Extended Data Fig. 6. Monitoring in vivo Ach release induced by electrical stimulation in Drosophila.

a: Schematic illustration depicting the experiment in which a transgenic fly expressing ACh3.0 in the KC cells in the mushroom body is placed under a two-photon microscope, and a glass electrode is placed near the mushroom body and used to deliver electrical stimuli. The fly brain is bathed in AHLS containing 100 μM nicotinic acetylcholine receptor blocker mecamylamine (Meca).

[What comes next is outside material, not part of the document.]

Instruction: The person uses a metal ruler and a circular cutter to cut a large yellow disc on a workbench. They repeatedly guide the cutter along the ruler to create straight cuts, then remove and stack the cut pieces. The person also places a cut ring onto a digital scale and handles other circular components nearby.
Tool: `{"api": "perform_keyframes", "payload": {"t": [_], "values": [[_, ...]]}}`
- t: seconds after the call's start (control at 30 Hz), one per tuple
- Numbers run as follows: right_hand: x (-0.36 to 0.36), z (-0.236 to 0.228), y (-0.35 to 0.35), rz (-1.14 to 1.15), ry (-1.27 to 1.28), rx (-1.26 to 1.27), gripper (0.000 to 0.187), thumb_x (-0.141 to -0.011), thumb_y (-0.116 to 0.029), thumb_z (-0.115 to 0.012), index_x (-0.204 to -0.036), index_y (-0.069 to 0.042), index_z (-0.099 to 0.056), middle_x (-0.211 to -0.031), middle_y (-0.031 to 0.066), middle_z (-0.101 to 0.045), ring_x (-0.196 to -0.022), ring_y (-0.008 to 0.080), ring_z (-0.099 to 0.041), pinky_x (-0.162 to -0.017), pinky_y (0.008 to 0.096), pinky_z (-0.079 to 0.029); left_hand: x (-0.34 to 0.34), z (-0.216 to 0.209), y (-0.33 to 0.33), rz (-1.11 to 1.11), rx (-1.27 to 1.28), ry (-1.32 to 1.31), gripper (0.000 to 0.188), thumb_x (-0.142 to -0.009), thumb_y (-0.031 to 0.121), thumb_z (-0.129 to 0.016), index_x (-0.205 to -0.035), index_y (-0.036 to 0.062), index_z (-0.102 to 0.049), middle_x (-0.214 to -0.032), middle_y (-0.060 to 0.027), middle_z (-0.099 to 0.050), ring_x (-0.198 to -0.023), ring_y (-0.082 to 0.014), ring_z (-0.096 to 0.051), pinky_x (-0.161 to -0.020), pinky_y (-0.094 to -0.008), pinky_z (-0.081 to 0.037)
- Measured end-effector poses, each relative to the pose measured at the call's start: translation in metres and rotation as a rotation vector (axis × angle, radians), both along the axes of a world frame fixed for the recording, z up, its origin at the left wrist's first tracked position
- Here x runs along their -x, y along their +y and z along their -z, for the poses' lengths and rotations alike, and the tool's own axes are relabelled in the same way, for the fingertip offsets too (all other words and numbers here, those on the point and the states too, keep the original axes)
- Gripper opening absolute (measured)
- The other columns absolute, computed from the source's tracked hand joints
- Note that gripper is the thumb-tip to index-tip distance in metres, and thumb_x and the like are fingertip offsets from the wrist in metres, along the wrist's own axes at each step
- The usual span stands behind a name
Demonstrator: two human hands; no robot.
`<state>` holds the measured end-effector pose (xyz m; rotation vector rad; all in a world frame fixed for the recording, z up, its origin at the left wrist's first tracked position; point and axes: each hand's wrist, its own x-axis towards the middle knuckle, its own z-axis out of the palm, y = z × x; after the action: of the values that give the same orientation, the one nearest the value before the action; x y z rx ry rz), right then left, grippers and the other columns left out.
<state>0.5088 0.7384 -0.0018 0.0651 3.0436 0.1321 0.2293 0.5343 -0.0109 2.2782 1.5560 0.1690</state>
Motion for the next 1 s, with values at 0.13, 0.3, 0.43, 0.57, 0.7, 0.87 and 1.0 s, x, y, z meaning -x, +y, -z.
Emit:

b: Pseudocolor images (top) and representative traces (bottom) of the fluorescence change in ACh3.0 in response to 2 s of electrical stimulation at the indicated frequencies. Where indicated, the M₃R antagonist tiotropium (Tio, 10 μM) is applied to the bath solution. Similar results as the representative images were observed for 8 flies.

c: Group summary of the data shown in panel (b); n=8 flies, p=0.0004.

d: ACh3.0 fluorescence is measured before and after a 200-ms electrical stimulation, and the rise and decay phases are fitted with a single-exponential function; the time constants are indicated and summarized on the right; n=3 flies.

All data are shown as mean value +/− SEM, with the error bars or shaded regions indicating SEM. Two-sides Student’s t test performed in (c); ***p<0.001.